[ASSIGNMENT]
Every line holding "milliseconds" should be copied from the records below.

[Source data]
══════════

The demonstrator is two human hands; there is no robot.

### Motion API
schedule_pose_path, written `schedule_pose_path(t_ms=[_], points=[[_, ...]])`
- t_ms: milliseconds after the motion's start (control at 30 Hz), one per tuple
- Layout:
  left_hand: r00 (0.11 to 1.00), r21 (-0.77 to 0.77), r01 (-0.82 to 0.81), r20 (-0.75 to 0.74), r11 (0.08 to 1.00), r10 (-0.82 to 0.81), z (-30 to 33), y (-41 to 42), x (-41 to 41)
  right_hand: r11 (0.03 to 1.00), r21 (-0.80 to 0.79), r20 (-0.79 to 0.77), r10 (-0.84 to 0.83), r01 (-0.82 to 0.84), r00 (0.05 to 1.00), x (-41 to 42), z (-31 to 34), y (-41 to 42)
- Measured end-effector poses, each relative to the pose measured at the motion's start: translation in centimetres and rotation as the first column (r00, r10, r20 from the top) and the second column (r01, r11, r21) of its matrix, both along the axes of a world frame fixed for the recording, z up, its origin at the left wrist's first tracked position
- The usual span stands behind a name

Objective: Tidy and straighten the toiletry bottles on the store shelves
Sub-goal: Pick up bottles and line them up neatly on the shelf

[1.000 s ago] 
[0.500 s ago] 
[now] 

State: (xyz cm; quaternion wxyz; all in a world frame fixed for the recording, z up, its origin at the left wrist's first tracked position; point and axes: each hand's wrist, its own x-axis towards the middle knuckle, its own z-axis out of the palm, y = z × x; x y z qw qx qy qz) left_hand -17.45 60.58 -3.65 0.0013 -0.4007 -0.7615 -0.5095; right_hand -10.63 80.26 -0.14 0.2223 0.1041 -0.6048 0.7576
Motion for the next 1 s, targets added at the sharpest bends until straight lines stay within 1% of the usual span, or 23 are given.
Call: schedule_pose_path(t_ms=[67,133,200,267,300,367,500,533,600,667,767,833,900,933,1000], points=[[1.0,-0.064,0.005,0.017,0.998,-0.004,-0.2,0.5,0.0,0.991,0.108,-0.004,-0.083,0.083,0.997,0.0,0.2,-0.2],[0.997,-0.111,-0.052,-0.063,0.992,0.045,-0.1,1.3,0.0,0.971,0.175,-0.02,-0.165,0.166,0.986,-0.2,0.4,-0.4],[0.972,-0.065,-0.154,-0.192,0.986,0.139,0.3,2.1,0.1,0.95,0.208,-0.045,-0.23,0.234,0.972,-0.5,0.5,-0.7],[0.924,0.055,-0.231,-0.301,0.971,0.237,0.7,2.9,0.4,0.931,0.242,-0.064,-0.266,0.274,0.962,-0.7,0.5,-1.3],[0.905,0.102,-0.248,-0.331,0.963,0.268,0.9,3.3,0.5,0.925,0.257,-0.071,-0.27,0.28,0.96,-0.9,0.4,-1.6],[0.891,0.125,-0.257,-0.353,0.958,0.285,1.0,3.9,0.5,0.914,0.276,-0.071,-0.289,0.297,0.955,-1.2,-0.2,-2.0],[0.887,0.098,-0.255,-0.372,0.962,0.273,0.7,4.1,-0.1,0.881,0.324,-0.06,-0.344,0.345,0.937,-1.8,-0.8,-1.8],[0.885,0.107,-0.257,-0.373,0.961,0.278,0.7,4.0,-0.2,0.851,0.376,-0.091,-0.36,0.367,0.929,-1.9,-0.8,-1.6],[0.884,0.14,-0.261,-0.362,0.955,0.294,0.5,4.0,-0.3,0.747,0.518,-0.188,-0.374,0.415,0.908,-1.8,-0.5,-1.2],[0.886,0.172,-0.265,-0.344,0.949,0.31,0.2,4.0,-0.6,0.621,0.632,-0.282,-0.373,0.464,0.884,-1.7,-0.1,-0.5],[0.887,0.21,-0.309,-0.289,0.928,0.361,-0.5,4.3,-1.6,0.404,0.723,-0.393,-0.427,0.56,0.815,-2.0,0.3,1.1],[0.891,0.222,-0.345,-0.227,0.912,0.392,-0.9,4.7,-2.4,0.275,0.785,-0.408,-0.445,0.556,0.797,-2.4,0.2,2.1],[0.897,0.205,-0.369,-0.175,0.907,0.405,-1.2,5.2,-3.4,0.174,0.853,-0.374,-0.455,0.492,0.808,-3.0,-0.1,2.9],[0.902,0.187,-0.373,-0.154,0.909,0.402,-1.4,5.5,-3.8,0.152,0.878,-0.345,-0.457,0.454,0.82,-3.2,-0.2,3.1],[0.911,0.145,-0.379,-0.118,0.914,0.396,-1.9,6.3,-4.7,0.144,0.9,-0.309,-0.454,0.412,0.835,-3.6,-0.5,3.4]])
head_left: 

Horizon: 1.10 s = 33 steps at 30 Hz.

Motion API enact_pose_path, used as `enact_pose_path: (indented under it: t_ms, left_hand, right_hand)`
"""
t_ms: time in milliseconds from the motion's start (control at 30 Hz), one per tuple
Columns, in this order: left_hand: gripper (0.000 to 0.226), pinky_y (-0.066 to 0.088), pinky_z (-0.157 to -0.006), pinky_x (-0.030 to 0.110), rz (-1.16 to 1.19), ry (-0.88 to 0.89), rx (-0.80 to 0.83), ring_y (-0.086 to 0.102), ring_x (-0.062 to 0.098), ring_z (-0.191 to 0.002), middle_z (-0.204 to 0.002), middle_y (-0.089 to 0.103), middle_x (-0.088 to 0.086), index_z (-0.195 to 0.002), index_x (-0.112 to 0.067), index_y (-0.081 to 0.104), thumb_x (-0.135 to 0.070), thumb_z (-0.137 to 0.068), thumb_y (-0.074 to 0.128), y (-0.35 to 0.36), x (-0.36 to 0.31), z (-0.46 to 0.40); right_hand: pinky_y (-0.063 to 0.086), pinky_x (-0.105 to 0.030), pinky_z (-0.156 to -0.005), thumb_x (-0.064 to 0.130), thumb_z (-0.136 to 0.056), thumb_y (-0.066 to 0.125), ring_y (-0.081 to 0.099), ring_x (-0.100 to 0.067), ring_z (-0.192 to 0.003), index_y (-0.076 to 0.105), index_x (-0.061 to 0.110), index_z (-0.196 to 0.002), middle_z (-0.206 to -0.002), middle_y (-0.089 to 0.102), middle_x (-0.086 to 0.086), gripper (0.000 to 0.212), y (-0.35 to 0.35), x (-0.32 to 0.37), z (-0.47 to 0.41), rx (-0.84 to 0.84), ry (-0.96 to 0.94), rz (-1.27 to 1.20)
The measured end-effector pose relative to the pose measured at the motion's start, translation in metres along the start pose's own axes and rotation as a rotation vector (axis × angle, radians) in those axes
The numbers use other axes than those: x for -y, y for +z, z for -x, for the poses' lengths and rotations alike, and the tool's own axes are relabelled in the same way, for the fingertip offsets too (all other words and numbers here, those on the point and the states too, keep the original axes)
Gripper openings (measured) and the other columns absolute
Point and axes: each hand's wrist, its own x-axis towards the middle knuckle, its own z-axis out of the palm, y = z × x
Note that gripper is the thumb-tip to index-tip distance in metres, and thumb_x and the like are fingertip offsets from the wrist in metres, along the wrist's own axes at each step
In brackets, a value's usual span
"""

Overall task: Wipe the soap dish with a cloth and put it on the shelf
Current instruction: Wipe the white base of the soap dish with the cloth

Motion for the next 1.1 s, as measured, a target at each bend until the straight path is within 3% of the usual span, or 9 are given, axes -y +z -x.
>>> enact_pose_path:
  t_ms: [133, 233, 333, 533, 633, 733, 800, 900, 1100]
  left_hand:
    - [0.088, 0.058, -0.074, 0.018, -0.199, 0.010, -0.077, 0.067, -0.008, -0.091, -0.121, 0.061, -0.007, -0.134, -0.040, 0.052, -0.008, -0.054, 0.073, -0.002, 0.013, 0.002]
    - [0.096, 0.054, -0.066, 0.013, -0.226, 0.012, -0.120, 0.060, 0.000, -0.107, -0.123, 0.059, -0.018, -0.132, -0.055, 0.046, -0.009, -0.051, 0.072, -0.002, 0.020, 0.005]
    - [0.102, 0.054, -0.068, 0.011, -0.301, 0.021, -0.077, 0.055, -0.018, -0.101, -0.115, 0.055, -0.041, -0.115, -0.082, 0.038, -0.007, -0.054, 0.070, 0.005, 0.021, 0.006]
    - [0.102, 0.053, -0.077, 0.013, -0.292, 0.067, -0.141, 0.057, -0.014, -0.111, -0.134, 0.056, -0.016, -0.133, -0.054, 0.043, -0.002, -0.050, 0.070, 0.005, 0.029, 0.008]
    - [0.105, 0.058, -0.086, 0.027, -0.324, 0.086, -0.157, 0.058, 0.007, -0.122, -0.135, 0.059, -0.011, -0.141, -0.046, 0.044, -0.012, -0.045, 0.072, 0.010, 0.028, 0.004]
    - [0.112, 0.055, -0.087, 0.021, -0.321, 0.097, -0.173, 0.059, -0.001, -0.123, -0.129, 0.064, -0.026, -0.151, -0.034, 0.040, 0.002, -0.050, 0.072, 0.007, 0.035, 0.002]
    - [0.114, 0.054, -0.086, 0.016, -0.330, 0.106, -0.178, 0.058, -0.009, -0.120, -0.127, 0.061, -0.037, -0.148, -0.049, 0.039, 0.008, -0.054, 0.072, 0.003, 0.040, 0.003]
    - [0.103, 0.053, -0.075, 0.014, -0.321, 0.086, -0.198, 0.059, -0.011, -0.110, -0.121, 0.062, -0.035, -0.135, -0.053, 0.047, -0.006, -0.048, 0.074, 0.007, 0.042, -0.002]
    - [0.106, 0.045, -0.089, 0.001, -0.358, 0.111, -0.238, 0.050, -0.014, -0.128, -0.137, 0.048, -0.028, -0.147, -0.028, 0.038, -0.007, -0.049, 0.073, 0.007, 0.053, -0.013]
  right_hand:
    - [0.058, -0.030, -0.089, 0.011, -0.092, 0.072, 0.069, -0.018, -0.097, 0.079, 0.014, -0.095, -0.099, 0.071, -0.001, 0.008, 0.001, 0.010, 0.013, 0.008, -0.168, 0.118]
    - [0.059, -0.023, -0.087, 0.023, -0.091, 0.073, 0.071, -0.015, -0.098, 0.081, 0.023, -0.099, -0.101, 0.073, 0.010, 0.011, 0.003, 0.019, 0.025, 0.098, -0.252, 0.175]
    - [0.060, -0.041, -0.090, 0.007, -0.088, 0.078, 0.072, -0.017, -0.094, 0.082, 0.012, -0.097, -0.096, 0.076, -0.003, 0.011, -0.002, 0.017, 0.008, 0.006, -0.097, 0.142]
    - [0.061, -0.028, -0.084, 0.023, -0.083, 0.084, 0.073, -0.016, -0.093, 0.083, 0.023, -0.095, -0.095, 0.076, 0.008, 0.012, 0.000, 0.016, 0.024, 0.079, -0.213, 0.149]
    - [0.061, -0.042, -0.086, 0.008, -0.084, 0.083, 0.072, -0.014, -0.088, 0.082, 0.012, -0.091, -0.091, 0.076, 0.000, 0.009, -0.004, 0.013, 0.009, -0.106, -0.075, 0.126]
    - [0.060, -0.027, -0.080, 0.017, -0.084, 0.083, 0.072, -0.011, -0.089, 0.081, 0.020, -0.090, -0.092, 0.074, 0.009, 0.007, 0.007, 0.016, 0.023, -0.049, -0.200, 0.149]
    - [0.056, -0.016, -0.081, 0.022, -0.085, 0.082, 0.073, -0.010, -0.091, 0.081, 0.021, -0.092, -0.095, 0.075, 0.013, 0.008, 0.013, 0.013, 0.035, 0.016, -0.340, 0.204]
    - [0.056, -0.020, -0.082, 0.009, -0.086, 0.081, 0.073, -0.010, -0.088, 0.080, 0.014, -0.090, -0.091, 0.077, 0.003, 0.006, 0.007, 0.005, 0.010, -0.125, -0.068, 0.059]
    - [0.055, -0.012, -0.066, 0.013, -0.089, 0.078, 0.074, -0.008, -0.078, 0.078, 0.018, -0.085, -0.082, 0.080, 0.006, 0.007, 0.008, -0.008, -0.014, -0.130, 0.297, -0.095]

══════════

[EXERCISE OUTPUT]
- t_ms: milliseconds after the motion's start (control at 30 Hz), one per tuple
t_ms: time in milliseconds from the motion's start (control at 30 Hz), one per tuple

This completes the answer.